* _About this task_
Look through the records and copy every line in which "right" appears.

* _Record extracts_
•••••

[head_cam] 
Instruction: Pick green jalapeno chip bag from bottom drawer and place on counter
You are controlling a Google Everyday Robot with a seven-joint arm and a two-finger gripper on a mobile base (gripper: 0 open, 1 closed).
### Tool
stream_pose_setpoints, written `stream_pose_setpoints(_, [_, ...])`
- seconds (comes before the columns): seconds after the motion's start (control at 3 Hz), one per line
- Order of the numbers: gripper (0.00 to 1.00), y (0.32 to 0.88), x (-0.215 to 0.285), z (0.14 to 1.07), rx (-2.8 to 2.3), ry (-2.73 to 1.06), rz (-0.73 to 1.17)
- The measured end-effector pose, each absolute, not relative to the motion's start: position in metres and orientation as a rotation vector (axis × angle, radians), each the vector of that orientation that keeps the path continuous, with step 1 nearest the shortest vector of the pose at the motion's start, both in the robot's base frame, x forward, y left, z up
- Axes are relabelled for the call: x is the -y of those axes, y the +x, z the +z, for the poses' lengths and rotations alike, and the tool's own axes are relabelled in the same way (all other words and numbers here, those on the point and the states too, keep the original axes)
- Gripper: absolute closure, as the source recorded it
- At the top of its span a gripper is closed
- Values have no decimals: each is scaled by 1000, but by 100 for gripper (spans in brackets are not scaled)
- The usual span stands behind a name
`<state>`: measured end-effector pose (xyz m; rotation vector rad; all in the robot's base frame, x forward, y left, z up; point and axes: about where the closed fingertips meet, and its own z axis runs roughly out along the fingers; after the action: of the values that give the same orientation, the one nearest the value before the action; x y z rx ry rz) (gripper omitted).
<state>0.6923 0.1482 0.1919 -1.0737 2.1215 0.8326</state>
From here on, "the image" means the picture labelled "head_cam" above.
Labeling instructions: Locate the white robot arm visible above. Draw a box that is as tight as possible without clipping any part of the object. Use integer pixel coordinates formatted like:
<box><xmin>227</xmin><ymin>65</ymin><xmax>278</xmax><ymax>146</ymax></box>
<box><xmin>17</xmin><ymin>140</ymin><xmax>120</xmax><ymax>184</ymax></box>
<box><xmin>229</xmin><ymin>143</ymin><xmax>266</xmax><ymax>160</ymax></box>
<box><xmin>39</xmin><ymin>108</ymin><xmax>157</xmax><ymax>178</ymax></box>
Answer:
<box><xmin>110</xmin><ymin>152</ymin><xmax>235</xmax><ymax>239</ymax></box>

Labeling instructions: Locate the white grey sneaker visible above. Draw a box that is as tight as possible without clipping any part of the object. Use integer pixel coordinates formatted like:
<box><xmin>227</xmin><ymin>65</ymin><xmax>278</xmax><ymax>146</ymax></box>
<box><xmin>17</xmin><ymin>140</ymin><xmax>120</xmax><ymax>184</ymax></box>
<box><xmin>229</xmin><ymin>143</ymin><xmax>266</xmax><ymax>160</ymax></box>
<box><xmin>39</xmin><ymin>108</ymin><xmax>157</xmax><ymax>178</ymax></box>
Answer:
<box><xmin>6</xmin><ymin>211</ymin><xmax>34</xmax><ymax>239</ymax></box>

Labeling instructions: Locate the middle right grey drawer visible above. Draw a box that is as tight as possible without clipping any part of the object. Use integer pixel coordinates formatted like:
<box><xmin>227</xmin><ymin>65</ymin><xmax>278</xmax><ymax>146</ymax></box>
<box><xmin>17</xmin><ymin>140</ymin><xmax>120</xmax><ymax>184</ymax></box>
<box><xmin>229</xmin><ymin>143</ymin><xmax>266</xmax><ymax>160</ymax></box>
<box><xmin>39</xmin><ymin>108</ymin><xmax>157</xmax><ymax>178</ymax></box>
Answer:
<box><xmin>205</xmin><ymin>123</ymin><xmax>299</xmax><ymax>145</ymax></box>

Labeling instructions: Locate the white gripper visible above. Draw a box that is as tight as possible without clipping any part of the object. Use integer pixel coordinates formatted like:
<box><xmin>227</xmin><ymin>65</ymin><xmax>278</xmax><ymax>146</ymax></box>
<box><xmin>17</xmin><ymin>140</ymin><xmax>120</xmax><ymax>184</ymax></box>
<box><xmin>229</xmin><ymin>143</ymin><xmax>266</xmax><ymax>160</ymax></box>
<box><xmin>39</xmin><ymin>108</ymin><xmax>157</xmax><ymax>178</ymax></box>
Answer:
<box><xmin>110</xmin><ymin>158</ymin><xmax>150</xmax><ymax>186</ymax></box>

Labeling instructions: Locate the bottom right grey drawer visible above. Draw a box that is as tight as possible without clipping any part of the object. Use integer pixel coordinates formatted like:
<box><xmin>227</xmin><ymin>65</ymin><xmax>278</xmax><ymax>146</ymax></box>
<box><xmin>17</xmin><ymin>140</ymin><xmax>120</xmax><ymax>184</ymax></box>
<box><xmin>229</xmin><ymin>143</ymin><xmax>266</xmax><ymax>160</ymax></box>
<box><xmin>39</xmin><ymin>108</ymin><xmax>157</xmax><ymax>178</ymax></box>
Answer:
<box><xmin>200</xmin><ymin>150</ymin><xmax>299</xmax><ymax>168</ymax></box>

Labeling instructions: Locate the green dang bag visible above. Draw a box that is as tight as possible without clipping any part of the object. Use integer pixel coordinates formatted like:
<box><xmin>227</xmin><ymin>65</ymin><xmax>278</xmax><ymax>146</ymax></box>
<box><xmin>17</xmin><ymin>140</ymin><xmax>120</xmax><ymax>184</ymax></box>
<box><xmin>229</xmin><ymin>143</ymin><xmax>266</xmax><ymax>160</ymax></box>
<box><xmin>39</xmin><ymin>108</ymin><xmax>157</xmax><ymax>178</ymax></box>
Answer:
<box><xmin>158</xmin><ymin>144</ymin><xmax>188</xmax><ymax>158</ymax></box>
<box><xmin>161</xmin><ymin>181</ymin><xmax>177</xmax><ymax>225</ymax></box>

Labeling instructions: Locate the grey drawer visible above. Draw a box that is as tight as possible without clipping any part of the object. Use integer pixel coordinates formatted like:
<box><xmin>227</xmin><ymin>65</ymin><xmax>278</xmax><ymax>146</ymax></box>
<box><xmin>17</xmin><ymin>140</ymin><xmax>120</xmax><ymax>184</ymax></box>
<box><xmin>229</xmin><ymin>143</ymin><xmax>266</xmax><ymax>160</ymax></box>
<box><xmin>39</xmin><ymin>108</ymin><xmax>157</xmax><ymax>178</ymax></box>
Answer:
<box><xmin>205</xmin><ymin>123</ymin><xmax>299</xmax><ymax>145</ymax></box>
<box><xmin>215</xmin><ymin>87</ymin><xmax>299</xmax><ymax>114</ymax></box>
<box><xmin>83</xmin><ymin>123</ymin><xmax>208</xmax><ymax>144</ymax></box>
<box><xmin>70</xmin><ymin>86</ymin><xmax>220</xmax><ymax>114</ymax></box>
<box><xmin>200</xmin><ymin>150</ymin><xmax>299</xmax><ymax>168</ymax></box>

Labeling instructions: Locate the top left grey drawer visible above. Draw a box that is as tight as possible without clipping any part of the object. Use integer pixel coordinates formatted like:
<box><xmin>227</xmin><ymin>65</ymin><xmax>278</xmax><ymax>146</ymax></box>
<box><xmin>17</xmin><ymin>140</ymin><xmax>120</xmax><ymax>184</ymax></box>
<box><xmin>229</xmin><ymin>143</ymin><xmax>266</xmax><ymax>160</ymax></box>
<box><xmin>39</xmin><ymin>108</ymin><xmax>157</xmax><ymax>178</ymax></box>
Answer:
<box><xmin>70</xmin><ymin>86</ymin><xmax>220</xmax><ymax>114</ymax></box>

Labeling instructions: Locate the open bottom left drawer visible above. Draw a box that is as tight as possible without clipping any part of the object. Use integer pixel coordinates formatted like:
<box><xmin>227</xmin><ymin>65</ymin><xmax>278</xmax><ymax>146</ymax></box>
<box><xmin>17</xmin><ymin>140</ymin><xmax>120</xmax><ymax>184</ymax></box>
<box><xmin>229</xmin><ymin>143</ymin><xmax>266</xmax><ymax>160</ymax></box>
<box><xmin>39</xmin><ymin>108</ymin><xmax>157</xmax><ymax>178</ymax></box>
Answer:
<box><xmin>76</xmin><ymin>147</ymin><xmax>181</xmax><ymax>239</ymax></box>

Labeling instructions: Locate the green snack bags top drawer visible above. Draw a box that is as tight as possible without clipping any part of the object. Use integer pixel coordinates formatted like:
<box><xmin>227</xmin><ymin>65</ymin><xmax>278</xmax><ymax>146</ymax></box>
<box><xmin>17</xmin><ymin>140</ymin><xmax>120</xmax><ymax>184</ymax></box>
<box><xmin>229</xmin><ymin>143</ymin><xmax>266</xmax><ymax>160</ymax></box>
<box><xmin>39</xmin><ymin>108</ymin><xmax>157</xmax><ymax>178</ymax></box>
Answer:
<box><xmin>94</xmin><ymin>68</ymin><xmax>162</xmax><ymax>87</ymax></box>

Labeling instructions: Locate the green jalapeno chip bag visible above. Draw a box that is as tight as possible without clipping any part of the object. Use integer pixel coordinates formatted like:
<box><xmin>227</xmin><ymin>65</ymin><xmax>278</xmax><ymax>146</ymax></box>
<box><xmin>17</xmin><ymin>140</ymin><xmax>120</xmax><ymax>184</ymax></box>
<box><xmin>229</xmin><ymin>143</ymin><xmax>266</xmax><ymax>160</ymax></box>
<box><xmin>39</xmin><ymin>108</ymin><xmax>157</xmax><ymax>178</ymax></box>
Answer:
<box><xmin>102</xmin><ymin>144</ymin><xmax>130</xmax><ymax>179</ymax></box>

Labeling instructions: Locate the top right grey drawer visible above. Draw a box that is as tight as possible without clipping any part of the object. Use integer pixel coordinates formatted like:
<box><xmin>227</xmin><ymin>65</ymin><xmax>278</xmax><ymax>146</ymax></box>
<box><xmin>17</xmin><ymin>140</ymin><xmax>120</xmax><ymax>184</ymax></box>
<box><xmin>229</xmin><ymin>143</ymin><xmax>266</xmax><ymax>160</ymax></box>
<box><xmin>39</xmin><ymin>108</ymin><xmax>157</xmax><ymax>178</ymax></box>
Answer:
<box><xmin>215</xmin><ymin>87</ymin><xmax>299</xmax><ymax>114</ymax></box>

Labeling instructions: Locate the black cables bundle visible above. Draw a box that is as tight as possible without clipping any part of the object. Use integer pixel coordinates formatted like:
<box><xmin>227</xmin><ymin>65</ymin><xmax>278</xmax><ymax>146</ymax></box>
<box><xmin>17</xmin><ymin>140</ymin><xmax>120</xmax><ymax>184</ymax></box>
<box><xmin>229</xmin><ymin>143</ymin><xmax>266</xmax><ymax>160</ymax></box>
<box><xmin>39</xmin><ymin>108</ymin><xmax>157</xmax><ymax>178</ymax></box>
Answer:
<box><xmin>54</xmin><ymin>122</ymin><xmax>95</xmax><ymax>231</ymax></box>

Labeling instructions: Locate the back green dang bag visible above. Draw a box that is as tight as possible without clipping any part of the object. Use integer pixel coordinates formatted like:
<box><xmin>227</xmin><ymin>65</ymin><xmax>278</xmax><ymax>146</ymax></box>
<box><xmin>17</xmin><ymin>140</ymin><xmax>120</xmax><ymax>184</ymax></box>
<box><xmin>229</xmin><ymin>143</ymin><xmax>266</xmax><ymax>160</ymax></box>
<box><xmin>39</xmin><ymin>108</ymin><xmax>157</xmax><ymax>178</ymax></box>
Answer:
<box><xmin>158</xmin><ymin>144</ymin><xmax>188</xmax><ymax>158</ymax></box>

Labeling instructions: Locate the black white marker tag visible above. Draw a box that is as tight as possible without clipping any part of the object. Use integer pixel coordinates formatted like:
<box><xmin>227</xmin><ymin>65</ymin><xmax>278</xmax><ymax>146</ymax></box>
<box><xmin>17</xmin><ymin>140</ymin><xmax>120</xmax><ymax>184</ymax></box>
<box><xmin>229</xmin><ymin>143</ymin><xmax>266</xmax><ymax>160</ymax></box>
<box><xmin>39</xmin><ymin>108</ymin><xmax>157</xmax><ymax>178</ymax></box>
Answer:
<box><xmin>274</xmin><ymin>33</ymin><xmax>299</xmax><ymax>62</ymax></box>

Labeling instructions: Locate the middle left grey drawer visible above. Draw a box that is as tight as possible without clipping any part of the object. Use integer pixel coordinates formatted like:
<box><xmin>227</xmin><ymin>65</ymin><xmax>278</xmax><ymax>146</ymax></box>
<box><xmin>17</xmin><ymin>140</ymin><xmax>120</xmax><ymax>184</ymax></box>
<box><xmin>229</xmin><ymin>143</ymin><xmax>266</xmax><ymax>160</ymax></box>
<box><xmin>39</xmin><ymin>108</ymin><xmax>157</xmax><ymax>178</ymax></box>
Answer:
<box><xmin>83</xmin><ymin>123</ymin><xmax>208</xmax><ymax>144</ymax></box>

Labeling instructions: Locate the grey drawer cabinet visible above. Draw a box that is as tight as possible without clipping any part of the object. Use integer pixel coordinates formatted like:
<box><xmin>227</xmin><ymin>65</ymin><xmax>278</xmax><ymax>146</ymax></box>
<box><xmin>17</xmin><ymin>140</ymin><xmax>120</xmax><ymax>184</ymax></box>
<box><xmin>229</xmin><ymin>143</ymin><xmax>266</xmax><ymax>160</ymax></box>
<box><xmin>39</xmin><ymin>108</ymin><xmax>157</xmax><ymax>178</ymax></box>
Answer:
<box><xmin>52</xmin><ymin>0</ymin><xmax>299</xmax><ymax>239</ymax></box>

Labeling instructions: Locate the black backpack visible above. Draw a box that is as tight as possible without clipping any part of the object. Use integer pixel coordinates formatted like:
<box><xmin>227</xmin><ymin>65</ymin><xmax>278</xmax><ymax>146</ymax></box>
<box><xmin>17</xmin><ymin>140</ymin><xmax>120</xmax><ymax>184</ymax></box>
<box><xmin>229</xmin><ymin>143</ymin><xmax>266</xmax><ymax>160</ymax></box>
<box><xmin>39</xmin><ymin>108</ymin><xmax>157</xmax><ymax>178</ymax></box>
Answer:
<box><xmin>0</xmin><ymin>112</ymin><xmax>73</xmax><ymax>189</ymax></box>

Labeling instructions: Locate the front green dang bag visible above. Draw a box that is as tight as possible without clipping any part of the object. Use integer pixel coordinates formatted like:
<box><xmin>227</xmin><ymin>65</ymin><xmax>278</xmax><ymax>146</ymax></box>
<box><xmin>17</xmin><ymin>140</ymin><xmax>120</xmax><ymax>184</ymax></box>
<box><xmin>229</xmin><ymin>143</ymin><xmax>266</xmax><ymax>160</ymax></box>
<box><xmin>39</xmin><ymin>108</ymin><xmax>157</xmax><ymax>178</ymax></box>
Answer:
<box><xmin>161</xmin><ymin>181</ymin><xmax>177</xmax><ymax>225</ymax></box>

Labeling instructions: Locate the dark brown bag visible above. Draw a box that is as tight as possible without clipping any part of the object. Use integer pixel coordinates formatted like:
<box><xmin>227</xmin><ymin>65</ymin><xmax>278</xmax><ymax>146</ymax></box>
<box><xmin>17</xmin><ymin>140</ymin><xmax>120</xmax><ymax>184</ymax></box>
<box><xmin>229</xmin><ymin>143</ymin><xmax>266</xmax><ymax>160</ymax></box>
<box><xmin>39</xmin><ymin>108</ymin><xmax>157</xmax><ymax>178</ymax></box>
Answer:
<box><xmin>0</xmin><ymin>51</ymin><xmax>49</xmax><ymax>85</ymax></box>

•••••

* _Exercise result_
Labeling instructions: Locate the middle right grey drawer visible above. Draw a box that is as tight as possible without clipping any part of the object. Use integer pixel coordinates formatted like:
Labeling instructions: Locate the bottom right grey drawer visible above. Draw a box that is as tight as possible without clipping any part of the object. Use integer pixel coordinates formatted like:
Labeling instructions: Locate the top right grey drawer visible above. Draw a box that is as tight as possible without clipping any part of the object. Use integer pixel coordinates formatted like:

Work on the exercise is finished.